The all-new Dyson Small Ball (MSRP $399.99) packs all of Dyson's best design and technology into a single 12-pound package.

It replaces the popular DC50/Compact Animal, condensing all the advances of the bulky Dyson Cinetic Big Ball (MSRP $599.99) into an apartment-friendly package. The Small Ball may not be as powerful as other vacuums in its class. But, after a week cleaning with it on various floor types and lifting it around our labs, we think it's a good tradeoff for some consumers.

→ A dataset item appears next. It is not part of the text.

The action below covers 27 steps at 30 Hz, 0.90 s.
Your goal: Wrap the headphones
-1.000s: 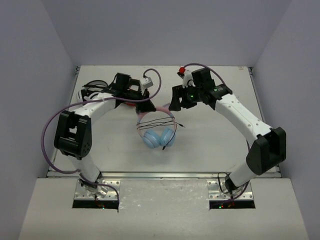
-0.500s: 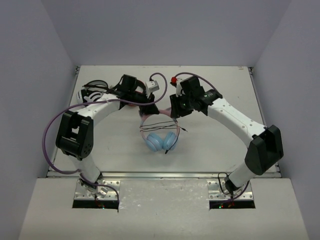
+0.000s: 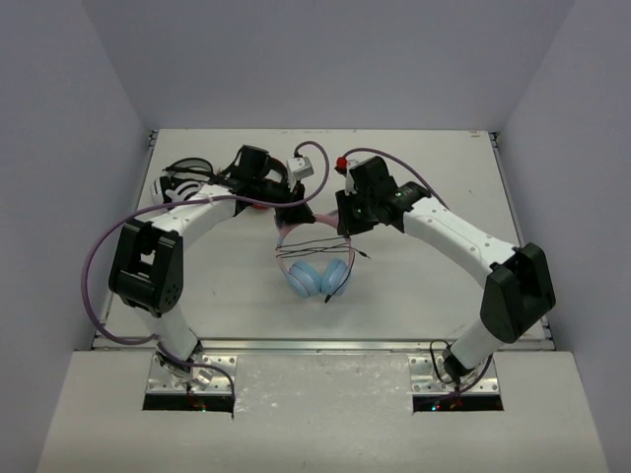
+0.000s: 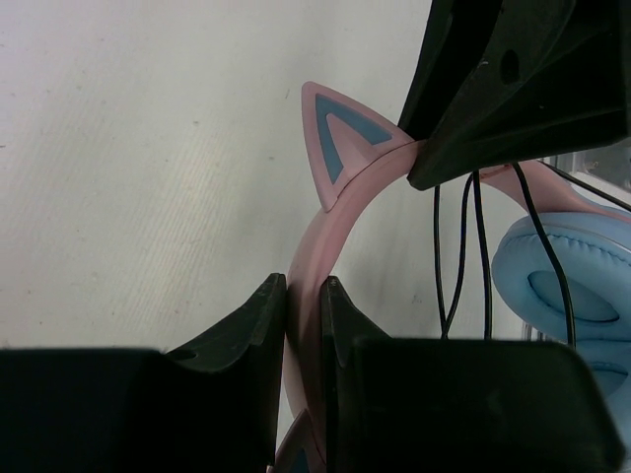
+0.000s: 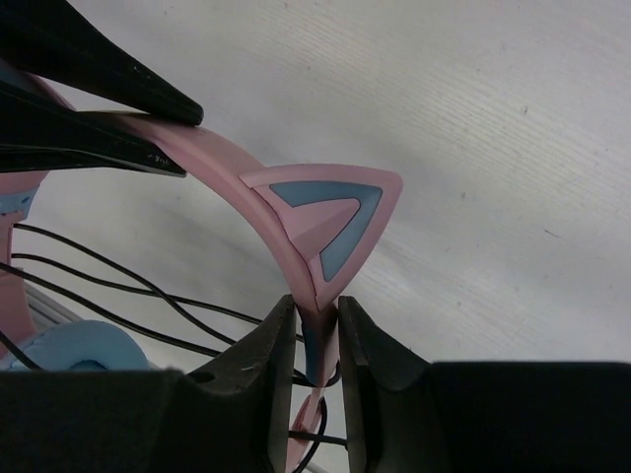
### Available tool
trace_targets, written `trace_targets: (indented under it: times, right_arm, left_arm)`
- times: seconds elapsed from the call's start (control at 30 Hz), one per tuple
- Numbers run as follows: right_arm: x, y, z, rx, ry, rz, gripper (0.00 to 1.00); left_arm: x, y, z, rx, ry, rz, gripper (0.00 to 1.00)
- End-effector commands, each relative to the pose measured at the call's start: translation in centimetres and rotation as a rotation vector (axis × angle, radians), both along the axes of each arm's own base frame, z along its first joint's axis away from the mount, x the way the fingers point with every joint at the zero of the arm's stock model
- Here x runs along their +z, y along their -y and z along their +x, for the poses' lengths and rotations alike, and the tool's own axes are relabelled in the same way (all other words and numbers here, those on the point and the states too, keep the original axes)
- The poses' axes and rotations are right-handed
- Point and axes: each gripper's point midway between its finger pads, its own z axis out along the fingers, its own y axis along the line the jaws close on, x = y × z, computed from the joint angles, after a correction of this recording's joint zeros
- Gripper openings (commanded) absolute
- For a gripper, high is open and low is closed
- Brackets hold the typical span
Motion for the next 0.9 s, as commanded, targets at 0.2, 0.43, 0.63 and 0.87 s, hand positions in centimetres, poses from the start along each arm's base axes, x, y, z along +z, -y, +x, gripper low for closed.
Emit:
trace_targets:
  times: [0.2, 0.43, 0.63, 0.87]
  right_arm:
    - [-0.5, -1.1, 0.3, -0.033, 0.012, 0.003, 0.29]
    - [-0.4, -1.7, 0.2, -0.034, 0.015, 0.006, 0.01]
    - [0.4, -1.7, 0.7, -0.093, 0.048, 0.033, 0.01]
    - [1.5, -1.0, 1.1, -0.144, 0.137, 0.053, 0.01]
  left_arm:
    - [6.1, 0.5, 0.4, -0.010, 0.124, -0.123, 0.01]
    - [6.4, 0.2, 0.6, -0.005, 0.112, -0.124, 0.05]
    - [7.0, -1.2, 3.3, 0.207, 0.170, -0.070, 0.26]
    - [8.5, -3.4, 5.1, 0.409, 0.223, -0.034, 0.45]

Should the prospect of lifting a 20-pound vacuum up the stairs prevented you from cleaning those carpets, the Small Ball might be just what the chiropractor ordered.

Light traveler

Open the box and you'll find the pickings rather spartan. While the Big Ball came with enough attachments to warrant their own tote bag, the Small Ball includes only a combined crevice and brush tool, plus a stair tool.

The filter is washable.
Credit: / Jonathan Chan

The filter is washable.

It's just enough for all of the basic vacuuming scenarios: a brush tool for curtains, a crevice tool for corners, the main brush head for the floor, and a stair tool for awkward surfaces. It's not much, but it's probably all you need. They all attach to the wand that detaches from the top of the cleaner—a Dyson signature move that takes a little getting used to until it becomes second nature.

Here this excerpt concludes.